こんにちは、教務の中村です。
今回は前に紹介した「パラック・パニール(ほうれん草とチーズのカレー)」の個人的な思い出を、少しお話ししたいと思います。
10年ほど前、私は南インドのタンジャブールという小さい町の大学に勤めておりました。
海外に住むと大事なのが「食」への適応。
常にお腹ゆるゆる状態であること、ハエがチャパティに引っ付くことにはすぐ慣れたのですが、三食お世話になる大学の食堂にはやや物足りなさを感じていました。
理由の一つは献立が毎日カレーであること。
現地の調理人に言わせれば、「昨日はナス、今日は豆、オクラ、じゃがいも、いろいろメニューがあるだろう」と。それぞれ異なるメニューと認識しているんですね。

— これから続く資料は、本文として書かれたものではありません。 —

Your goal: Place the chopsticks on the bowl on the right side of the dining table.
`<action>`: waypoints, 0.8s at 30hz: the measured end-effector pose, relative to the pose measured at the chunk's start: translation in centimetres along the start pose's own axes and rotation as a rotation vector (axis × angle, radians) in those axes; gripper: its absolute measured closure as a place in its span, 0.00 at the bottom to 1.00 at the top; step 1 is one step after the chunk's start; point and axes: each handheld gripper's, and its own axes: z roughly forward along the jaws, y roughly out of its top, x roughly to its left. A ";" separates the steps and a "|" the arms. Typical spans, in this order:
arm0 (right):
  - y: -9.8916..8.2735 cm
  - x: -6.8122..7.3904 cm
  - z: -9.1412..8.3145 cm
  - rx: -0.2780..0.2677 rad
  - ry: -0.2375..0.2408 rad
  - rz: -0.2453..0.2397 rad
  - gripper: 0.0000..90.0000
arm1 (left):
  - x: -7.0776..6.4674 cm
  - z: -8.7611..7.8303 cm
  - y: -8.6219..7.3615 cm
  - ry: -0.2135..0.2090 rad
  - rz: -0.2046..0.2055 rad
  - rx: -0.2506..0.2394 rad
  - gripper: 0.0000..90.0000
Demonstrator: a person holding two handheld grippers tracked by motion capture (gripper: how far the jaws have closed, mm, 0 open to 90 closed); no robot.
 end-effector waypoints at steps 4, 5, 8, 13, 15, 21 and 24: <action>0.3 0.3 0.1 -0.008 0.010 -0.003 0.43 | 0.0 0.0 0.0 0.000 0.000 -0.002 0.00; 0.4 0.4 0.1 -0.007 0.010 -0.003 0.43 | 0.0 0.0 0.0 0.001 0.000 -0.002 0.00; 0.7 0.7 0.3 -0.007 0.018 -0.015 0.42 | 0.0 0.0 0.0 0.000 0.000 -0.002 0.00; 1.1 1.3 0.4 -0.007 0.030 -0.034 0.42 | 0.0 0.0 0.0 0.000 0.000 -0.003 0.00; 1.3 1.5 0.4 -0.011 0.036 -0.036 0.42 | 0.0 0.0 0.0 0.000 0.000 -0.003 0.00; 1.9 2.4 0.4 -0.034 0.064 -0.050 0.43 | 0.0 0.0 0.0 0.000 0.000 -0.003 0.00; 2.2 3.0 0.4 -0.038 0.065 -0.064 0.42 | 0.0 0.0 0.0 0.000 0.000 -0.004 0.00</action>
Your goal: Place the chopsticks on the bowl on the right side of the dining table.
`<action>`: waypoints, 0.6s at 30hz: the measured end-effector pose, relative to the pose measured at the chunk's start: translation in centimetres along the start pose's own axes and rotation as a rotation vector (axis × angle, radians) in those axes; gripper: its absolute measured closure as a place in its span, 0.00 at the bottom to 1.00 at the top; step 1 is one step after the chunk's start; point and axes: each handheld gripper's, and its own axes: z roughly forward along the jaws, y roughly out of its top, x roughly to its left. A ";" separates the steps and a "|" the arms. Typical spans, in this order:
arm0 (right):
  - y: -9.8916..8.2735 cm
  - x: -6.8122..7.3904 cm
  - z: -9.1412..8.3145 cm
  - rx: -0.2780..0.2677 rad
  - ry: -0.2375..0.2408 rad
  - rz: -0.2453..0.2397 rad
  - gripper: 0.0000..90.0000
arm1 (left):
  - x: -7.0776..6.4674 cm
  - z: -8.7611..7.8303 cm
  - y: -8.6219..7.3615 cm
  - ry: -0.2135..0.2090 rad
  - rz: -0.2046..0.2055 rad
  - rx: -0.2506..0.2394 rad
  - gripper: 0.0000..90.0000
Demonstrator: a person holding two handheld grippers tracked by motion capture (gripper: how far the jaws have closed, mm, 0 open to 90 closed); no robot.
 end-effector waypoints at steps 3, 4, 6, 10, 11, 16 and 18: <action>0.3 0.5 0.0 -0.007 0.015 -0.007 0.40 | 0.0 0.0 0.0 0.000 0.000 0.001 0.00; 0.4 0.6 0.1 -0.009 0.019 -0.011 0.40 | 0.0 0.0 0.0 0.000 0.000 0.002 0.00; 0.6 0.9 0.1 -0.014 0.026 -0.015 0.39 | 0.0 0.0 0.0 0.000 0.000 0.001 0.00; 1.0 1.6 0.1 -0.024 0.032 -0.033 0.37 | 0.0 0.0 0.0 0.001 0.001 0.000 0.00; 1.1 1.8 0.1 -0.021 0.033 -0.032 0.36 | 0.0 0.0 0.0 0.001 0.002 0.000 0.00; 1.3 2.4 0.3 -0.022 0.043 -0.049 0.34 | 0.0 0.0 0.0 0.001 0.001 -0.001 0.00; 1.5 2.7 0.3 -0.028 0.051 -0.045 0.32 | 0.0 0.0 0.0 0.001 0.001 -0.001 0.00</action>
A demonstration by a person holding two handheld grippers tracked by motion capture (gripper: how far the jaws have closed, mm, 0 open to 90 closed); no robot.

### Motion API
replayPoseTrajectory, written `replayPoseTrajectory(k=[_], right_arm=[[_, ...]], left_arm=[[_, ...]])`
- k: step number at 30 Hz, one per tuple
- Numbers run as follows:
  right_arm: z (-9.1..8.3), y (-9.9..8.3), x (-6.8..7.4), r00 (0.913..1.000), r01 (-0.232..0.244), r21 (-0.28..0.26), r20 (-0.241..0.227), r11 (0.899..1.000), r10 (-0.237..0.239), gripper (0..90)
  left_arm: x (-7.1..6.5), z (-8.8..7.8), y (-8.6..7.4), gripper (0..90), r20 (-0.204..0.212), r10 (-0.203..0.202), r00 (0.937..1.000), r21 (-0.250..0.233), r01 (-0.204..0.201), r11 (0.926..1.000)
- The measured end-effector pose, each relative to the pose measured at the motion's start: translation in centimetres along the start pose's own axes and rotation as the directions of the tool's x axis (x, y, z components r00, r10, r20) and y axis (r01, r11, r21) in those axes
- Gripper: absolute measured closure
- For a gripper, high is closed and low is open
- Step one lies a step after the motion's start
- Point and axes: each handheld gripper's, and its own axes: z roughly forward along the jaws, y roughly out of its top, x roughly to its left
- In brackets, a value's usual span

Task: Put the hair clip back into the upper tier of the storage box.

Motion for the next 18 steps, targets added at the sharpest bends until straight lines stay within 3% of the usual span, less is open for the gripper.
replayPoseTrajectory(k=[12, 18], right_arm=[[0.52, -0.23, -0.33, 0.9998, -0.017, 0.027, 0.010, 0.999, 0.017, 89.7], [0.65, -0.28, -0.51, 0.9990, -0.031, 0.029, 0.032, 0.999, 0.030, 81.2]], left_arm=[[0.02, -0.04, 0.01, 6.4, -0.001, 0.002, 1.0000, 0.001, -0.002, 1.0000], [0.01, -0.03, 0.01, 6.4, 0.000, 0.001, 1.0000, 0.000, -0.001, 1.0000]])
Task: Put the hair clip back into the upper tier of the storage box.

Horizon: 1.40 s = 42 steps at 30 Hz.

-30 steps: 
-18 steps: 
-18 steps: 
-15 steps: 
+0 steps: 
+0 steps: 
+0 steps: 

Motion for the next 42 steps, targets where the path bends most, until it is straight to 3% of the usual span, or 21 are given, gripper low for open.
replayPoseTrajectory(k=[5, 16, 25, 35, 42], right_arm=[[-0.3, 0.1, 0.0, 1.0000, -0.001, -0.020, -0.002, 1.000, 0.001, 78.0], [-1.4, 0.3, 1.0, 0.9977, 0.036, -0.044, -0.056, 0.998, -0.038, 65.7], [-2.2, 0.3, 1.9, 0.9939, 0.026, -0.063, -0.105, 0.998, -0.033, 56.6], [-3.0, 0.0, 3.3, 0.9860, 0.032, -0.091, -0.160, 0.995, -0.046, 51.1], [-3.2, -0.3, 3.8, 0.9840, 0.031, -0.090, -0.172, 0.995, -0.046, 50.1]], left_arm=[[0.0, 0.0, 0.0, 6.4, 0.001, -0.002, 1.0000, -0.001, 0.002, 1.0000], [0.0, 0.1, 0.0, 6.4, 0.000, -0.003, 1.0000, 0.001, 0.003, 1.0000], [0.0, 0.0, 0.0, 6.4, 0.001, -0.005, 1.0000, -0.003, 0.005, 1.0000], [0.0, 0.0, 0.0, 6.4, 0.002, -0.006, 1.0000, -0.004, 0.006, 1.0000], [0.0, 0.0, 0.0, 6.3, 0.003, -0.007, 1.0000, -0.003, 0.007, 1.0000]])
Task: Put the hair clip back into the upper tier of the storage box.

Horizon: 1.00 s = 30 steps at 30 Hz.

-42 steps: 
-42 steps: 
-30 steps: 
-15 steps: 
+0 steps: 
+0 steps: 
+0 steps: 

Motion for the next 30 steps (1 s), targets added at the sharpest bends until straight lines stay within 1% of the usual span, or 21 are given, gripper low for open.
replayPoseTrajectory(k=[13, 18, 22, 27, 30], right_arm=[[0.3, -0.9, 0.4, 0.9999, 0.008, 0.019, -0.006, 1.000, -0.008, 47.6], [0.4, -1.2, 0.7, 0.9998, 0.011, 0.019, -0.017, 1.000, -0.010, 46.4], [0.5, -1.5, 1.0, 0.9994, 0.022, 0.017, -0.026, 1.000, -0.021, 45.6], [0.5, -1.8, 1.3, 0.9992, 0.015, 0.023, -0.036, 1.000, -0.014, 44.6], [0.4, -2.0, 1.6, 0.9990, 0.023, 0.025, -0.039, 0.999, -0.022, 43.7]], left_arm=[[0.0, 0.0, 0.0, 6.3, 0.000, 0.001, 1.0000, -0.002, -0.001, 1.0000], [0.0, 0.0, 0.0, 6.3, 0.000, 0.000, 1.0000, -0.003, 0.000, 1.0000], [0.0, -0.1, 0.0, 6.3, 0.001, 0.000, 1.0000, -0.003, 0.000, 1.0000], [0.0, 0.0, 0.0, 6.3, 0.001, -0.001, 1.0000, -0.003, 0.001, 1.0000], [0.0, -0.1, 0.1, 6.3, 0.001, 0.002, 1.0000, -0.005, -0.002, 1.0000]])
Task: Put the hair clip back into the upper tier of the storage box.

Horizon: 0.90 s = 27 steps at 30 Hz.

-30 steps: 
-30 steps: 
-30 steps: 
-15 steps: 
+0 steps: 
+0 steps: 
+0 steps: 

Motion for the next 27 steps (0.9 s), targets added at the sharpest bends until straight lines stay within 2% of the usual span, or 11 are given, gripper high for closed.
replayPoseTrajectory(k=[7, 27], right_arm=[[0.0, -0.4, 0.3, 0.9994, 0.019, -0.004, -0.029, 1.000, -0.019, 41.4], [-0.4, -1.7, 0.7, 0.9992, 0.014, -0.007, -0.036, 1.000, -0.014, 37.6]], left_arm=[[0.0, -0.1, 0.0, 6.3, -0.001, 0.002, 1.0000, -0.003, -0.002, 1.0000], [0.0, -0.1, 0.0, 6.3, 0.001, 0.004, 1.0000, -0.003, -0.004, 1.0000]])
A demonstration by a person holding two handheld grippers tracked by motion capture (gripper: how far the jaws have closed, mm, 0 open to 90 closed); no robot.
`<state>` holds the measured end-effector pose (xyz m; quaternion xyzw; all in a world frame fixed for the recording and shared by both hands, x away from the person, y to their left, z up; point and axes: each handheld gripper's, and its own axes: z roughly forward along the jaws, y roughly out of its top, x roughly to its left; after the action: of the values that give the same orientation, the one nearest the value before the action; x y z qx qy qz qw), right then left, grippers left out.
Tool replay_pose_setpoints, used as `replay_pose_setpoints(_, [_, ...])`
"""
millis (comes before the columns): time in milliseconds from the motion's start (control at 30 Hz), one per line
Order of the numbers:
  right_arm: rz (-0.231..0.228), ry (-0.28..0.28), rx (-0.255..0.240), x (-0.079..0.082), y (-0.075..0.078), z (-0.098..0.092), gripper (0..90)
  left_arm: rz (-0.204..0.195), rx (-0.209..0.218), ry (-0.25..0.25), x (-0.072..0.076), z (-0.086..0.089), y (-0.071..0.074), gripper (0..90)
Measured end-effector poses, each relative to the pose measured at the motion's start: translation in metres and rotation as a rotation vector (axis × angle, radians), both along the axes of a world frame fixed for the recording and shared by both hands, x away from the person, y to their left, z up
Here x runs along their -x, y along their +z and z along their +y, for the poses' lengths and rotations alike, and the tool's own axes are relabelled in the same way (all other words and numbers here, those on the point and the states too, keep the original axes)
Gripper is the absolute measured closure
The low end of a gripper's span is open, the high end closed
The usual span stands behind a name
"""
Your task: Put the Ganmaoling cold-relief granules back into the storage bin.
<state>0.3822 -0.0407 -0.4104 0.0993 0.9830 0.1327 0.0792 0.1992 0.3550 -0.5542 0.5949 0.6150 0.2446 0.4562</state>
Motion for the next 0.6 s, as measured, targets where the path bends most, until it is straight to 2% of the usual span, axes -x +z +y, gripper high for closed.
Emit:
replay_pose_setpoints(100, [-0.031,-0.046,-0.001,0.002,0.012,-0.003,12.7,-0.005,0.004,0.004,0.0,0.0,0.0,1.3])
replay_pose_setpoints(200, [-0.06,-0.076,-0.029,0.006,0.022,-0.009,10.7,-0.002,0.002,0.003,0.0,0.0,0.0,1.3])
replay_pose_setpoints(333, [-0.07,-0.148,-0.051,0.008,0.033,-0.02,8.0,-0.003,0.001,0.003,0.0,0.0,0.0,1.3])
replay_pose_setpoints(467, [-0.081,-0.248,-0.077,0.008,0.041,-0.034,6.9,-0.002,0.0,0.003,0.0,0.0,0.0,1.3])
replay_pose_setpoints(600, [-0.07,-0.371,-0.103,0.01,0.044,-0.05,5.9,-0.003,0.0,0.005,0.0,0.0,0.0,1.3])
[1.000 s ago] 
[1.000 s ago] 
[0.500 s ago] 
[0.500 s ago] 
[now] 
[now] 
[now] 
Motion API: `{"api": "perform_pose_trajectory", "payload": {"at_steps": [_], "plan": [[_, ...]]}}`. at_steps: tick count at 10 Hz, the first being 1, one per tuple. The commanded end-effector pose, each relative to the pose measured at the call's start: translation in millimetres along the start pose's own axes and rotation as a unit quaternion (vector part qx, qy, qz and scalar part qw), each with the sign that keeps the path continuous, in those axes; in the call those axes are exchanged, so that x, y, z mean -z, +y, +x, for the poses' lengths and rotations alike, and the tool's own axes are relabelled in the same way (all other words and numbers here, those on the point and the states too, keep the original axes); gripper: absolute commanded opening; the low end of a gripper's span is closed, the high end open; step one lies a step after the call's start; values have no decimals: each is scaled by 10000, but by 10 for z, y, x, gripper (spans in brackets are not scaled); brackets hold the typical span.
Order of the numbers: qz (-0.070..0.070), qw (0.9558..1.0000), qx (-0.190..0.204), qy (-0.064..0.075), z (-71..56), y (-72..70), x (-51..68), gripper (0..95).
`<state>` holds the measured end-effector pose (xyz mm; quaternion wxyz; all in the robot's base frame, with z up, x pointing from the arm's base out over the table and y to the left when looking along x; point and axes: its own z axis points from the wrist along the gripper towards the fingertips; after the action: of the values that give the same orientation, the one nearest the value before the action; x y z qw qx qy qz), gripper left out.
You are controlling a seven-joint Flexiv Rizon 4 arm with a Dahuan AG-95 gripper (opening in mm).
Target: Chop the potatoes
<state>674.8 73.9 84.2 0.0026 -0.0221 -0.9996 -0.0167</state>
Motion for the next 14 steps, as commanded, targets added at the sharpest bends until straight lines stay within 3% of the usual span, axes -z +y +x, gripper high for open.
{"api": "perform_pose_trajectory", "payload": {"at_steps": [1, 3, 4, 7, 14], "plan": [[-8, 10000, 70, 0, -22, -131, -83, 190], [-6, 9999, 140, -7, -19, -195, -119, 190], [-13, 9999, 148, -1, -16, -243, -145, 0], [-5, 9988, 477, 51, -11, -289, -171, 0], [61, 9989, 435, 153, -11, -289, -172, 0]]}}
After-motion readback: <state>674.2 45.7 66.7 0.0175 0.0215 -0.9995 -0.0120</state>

もう一つはベジタリアンの大学であるため、肉が食べられないことです。
「バターチキン」をどうしても食べたくなったら、最寄りのレストランまでバスを40分走らせなければなりません。
そんな食傷気味のある日の昼、いつものように学食に行くと、鍋の中に普段見ない色が。
それが「パラック・パニール」との出会いでした。
鮮やかな緑色をチャパティにつけて恐る恐る食べてみると、いつものカレーとは明らかに異なるやさしい味わい。
そして、肉が入っている!・・・と勘違いしてしまうほどのパニールの確かな噛みごたえ。
歯とあごが「久しぶり!」と言っているような感覚でした。
それ以来、食堂でパラック・パニールが出る日には小躍りし、何杯もお代わりしたものでした。
(ちなみに現地人に「パニールって何なの?」ときいたら、家の前のヤギを指したので「ヤギ肉っておいしい!」としばらく思っていました)
そんな思い出の味。
カレー屋で、またレトルトパウチで、たまに口にすることもあるのですが、あの時の味に及ばないのはなぜでしょうか。